Today we went to ‘t Kwekkeltje, a playground for the kids, half an hour away by bike. It was nice to see them enjoy themselves, but an hour biking back and forth, and being in the playground was extremely tiring for me. As I said before, it is impossible to discern ‘regular’ MS symptoms from side effects from the chemo, or symptoms caused by cancer. Tiredness and brain fog (chemo brain), are well known, and common, side-effects of chemotherapy, and balance and speech problems correspond well to the location of the cancerous lesions in my cerebellum. But at the same time, these symptoms are not new to me. I had them a year ago, and also then they were much more pronounced when I was tired. I have to keep reminding myself that my ‘baseline’ is not being symptom-free.
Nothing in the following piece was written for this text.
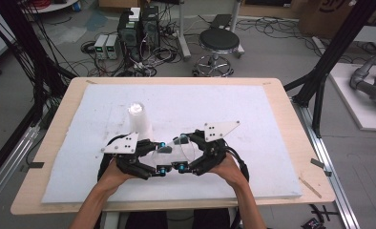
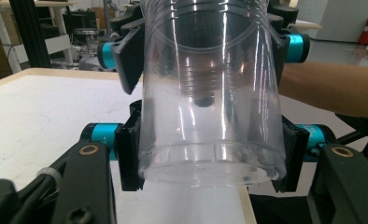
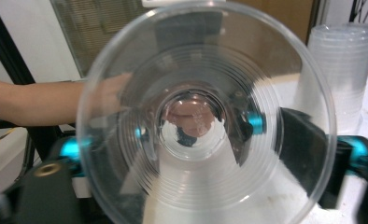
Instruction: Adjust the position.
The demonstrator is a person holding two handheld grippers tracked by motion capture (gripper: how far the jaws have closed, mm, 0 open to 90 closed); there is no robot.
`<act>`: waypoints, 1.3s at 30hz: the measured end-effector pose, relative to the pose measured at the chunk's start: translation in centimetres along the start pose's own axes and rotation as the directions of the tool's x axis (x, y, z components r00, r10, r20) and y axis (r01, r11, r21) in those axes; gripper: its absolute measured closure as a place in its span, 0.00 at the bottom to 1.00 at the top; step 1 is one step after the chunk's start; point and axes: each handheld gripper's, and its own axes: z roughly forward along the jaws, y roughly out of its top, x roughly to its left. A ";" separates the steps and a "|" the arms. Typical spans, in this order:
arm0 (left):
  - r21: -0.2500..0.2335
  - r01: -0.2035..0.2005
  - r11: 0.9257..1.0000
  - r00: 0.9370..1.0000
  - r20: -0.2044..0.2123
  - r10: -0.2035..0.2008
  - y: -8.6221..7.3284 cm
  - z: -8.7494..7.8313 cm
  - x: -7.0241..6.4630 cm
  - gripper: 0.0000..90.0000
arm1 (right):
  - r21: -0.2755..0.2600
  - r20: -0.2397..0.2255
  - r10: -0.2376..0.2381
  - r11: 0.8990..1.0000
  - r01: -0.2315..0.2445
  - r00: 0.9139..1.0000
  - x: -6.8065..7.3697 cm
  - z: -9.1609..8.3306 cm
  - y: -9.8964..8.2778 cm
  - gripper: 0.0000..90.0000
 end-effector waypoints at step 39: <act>0.163 0.124 0.979 0.884 -0.467 -0.034 -3.5 -7.6 -0.5 0.08 | 0.267 0.326 0.077 0.949 -0.170 0.942 -1.9 -1.9 0.8 0.36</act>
Many times per day, I am trying to feel whether the tumors are shrinking, wondering if the chemo is working. When I feel myself being extremely tired, when my balance is off, or when I feel ‘detached’ and have difficulty to concentrate, I doubt whether the treatment is working. The thing is, I don’t think I feel any worse than a year ago, before this whole cancer story started.

On the 14th of July, I have an MRI scan planned at the VUmc. The results from this scan will indicate if the first part of the treatment was effective. It is probably the only way of quantifying this; it will likely be a stressful time to wait for those results.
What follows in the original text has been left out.